The Arizona Army National guard and the Phoenix, Arizona, Fire Department each announced Saturday that they had sent assistance to Texas.
The Arizona National Guard said it had sent four helicopters and crews. The Federal Emergency Management Agency said that the Phoenix Fire Department's Arizona Task Force 1 urban search and rescue team had been activated.
Coast Guard Capt. Tony Hahn, in charge of the area around Corpus Christi on the Texas Gulf Coast, said the Coast Guard had rescued about 32 people since the storm hit, mostly by MH-65 helicopters hoisting Harvey victims off ships in distress.
Hahn had this advice for residents of the area who had evacuated: "Please do not come back," until authorities announced it was safe.
At a news conference, Hahn noted that one of his major concerns was the petro-chemical facilities in the Corpus Christi area. "There's a potential for different types of chemical releases," he said. "There could be hazardous substances in the water."
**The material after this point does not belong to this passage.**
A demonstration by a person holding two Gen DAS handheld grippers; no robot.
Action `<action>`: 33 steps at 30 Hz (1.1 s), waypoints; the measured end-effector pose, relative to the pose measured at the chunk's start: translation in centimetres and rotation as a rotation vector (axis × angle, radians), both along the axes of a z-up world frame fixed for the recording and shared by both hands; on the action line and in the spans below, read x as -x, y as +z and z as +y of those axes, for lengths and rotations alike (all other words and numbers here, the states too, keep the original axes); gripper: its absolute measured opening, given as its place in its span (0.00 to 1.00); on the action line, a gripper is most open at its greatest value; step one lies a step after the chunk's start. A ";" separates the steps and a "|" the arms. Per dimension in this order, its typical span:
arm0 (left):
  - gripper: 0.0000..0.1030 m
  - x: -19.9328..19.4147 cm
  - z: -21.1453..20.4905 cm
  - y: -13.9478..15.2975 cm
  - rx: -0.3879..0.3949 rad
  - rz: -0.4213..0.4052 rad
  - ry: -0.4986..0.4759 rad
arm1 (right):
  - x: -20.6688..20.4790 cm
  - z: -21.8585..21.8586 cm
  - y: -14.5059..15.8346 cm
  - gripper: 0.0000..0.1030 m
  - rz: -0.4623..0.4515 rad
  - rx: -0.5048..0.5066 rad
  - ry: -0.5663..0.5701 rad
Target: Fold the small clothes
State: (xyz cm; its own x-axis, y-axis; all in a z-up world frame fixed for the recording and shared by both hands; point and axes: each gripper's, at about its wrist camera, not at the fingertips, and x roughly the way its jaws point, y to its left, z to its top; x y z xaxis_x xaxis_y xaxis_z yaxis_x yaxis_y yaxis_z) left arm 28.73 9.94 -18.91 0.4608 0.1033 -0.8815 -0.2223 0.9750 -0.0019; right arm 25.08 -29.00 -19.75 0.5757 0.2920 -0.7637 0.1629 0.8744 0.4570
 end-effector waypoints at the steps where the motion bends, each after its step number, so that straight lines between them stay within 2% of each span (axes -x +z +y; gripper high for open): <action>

FEMA Director Brock Long said the federal government will be involved in Texas' recovery for years to come. "This is a storm the U.S. has not seen yet," Long said. "We're setting up and gearing up for the next several years."
He told CNN that about 5,000 federal personnel were currently involved in Harvey recovery and rescue but they were hard-pressed in the continuing storm. He urged Texans to call 911 only "if you are in a dire situation."
Long also said it was not the time to dwell on the lack of appointments to leadership positions in the federal government under the Trump administration. FEMA, which has two deputy director posts open, has an experienced workforce to respond to Harvey, he said.
"I don't even have time to worry about it right now," Long said. "I have no concerns. We are doing a job."